◆ Problem details:
After locating the line that contains "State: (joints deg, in" in the data below, set down exactly that line and each one after it through the line that contains "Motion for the", and nothing more.

Source data:
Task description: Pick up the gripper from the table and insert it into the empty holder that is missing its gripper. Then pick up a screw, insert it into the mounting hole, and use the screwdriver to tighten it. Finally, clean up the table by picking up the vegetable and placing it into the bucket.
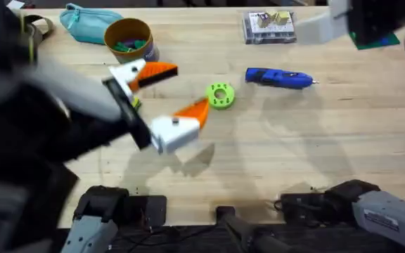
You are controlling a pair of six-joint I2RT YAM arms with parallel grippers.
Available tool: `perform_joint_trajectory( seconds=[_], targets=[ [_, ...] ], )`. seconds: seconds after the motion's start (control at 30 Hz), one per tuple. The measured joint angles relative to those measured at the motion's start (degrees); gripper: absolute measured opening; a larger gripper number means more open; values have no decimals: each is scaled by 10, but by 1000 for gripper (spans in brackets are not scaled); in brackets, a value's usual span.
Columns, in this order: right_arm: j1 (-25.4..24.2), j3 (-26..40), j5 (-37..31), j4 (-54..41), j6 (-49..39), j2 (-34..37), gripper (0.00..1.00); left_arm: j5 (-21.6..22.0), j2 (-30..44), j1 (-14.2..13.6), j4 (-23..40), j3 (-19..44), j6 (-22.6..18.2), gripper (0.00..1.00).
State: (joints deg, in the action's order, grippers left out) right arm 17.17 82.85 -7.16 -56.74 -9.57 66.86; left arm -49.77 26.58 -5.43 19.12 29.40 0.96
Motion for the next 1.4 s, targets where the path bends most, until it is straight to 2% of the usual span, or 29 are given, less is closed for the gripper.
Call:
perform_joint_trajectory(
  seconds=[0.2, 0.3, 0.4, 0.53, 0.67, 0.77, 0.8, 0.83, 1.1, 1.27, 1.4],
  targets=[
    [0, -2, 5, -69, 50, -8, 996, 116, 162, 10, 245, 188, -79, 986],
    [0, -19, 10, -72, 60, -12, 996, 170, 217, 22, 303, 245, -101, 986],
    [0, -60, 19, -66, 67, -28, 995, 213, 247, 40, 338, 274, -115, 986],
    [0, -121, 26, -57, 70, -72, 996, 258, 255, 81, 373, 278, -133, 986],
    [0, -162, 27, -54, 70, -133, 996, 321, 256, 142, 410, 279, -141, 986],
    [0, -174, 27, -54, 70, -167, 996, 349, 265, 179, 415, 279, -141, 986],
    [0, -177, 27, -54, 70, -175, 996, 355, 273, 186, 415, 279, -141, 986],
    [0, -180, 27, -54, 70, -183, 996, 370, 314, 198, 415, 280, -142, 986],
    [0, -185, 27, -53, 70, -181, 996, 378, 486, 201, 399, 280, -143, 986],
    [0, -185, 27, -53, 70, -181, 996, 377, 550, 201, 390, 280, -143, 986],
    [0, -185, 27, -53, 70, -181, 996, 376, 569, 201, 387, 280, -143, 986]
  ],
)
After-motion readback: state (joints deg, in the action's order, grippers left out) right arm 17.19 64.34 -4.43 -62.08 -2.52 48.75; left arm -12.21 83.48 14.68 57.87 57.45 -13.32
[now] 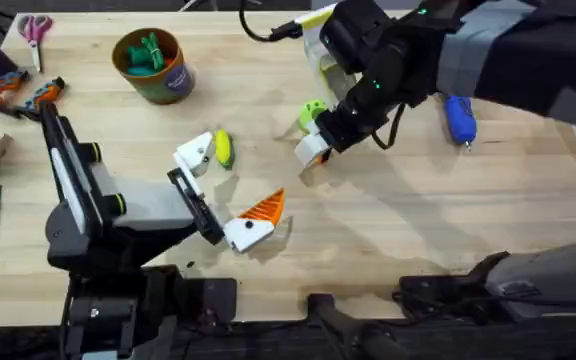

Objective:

◆ Response:
State: (joints deg, in the action's order, grippers left out) right arm 17.17 82.85 -7.16 -56.74 -9.57 66.86; left arm -49.77 26.58 -5.43 19.12 29.40 0.96
Motion for the next 1.4 s, targets where the path bends most, until it is straight to 2% of the usual span, or 29 are given, less is closed for the gripper.

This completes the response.